Work instructions:
Read the records beneath this task and copy every line that contains the string "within".

Extracted entries: Begin

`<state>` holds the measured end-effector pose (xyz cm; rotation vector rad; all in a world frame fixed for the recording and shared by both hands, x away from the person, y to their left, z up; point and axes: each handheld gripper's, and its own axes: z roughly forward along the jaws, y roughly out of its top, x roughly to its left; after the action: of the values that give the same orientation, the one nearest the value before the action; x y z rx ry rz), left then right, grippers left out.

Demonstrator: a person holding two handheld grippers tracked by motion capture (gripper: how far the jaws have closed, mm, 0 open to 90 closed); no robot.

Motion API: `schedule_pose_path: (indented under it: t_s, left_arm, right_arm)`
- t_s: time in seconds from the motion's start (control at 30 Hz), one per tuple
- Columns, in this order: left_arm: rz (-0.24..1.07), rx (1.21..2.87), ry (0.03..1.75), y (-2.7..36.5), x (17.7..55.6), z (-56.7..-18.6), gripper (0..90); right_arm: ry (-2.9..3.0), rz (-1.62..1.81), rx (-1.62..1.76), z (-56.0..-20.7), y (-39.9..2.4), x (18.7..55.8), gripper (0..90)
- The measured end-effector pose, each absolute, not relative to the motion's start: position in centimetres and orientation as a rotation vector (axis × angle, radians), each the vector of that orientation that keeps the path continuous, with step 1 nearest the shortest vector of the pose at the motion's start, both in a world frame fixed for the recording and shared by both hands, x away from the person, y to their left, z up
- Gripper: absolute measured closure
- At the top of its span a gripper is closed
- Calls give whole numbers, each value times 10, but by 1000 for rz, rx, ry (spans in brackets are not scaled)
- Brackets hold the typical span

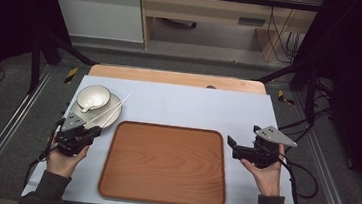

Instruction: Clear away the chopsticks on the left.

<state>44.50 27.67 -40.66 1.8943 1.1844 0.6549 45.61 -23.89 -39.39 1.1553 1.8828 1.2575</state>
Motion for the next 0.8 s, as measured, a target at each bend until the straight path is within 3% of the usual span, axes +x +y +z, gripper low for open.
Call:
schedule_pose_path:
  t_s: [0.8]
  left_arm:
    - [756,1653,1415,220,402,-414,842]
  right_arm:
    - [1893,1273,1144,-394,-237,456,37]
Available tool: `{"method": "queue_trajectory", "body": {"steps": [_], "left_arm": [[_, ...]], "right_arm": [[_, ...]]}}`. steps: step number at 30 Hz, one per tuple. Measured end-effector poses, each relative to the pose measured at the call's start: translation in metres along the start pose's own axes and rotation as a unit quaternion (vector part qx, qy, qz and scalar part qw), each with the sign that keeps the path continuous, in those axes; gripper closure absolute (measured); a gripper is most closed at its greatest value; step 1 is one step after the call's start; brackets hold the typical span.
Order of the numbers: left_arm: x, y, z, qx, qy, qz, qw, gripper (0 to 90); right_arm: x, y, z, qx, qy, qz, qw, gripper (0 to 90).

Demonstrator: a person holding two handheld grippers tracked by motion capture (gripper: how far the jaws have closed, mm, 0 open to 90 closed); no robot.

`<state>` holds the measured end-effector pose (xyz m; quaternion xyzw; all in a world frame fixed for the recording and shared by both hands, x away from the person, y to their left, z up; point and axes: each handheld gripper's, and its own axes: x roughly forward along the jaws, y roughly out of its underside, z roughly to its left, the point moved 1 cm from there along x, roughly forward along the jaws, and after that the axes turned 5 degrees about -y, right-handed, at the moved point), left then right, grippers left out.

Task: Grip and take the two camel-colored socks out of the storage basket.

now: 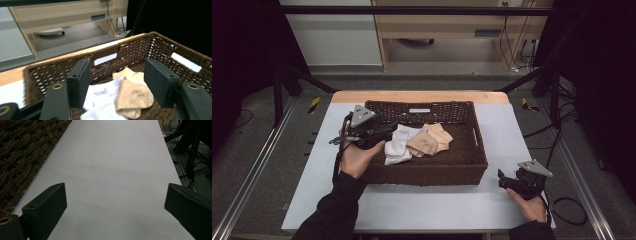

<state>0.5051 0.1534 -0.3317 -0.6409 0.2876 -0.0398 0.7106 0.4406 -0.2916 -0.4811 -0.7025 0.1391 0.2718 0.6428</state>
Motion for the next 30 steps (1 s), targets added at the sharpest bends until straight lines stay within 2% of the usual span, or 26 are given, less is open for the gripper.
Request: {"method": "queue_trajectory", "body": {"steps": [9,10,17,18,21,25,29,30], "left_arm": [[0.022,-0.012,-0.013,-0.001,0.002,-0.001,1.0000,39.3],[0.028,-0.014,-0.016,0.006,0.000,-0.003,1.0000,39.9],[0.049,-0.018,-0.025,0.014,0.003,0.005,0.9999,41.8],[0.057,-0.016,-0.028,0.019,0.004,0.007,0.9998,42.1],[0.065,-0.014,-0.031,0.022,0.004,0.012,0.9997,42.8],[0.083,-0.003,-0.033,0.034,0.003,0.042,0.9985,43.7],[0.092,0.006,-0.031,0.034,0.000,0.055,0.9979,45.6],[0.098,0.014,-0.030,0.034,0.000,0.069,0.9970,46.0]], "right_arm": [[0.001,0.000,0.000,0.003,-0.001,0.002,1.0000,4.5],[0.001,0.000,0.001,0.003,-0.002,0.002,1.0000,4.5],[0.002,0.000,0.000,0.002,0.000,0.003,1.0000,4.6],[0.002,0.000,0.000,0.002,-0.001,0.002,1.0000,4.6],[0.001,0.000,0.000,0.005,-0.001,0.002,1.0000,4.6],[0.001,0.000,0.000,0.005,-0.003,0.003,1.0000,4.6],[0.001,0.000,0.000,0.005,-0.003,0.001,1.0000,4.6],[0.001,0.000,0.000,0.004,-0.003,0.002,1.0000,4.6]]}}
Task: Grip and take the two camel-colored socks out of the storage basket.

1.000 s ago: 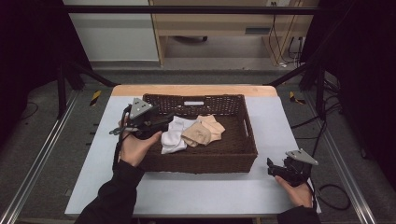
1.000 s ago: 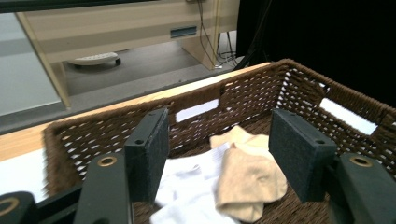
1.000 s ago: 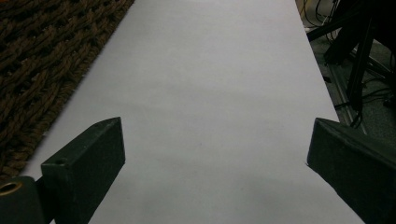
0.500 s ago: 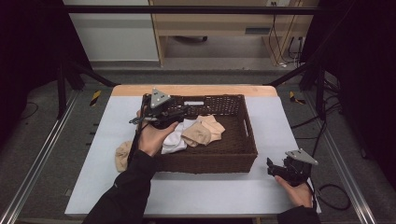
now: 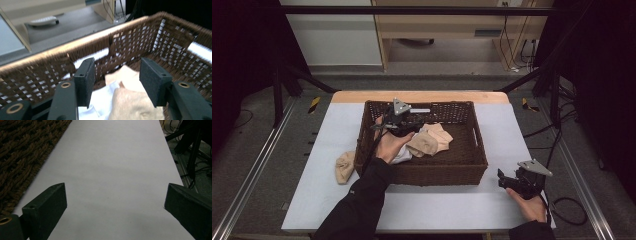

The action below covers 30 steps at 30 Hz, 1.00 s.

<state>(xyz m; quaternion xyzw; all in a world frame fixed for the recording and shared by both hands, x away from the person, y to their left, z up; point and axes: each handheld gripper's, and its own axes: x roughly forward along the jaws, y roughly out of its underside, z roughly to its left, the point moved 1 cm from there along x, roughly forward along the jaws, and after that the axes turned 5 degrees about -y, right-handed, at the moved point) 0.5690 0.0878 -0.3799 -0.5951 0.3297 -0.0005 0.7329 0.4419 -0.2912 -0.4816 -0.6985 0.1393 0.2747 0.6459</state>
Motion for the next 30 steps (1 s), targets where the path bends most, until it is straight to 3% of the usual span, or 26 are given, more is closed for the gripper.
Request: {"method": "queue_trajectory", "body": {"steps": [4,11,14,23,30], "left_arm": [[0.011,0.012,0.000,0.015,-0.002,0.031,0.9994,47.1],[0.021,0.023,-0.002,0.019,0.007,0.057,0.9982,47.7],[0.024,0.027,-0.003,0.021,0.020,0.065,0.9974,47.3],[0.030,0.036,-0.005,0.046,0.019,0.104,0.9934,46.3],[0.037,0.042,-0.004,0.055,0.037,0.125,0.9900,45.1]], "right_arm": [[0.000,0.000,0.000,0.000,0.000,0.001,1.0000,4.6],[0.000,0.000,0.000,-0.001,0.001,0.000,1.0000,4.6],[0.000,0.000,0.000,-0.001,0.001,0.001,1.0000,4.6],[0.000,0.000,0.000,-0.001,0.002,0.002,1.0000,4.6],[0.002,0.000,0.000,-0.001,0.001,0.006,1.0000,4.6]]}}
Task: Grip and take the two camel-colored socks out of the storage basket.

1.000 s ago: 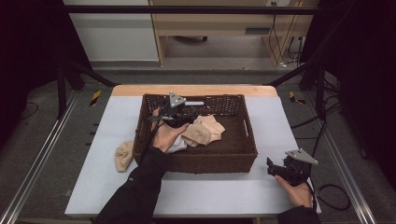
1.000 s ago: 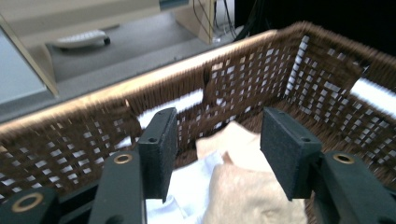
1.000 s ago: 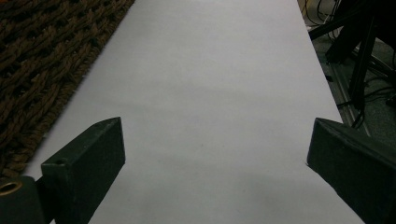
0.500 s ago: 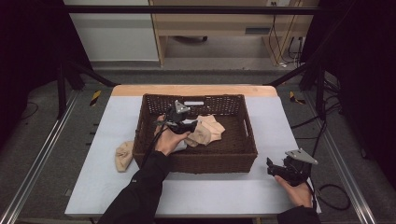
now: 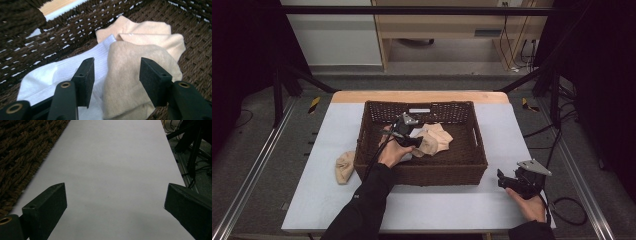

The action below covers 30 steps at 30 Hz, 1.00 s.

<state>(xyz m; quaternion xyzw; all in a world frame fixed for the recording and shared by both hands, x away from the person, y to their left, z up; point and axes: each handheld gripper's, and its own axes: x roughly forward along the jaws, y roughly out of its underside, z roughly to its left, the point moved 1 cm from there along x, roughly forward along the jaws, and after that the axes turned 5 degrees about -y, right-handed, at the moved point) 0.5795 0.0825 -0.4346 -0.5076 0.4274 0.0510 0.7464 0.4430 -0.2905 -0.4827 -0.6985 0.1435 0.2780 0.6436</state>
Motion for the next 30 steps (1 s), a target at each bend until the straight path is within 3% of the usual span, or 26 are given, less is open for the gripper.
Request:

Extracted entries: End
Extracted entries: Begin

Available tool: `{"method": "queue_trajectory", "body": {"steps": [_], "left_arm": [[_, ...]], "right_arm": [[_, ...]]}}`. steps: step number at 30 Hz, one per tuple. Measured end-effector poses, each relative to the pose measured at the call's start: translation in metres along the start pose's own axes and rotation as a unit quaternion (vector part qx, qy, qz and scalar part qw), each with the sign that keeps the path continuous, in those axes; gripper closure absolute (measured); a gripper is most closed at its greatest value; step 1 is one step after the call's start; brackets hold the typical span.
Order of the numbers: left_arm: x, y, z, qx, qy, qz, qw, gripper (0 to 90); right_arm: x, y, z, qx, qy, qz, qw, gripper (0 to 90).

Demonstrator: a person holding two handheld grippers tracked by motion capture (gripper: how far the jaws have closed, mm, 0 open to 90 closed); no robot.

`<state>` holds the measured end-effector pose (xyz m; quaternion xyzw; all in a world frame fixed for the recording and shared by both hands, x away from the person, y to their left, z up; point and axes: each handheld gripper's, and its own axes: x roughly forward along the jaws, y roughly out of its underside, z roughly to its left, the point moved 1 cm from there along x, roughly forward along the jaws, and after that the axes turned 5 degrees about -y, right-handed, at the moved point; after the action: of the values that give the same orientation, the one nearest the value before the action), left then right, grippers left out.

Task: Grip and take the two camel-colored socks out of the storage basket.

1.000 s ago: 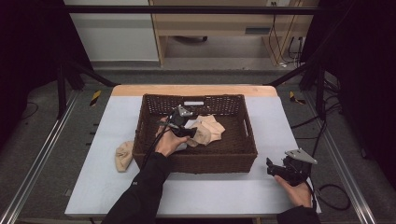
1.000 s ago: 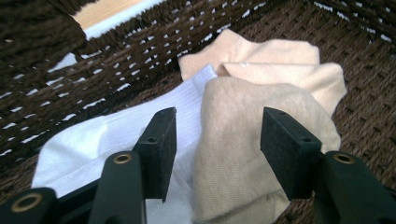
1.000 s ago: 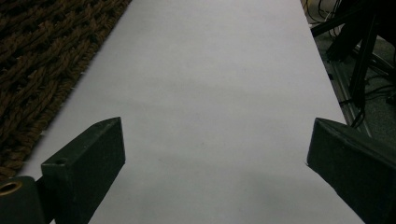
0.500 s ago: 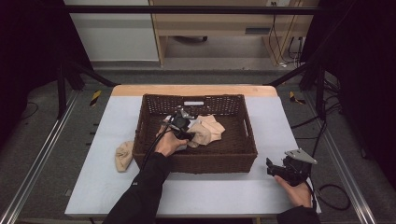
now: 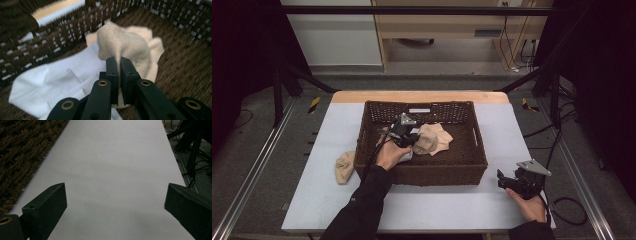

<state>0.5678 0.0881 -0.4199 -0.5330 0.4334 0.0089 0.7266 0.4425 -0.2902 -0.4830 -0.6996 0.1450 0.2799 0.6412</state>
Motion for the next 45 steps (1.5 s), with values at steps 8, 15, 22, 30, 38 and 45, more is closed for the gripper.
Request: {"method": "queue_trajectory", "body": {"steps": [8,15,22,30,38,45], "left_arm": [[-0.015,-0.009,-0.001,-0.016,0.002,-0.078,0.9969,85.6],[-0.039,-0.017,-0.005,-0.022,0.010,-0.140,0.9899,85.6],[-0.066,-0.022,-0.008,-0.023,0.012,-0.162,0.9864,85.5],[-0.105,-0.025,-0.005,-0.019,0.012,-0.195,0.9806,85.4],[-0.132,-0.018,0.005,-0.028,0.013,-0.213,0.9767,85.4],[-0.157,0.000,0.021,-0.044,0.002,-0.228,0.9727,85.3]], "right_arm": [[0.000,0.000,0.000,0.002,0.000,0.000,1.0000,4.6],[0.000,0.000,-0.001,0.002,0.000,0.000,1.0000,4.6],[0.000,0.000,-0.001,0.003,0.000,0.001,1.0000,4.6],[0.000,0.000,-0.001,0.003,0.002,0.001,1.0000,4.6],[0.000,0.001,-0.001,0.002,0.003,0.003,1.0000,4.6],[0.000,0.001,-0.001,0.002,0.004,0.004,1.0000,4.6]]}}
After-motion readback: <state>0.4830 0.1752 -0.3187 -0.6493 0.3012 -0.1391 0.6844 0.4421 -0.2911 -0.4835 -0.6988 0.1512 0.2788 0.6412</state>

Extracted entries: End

Answer box:
Motion for the next 0.8 s, as measured, a target at each bend until the straight path is within 3% of the usual span, axes +x +y +z, gripper low for open.
Motion for the next 30 steps (1 s), targets added at the sharpest bends until straight lines stay within 2% of the usual span, or 26 are given, less is open for the gripper.
Motion for the next 30 steps (1 s), a target at each bend until the straight path is within 3% of the usual span, or 26 are given, less is open for the gripper.

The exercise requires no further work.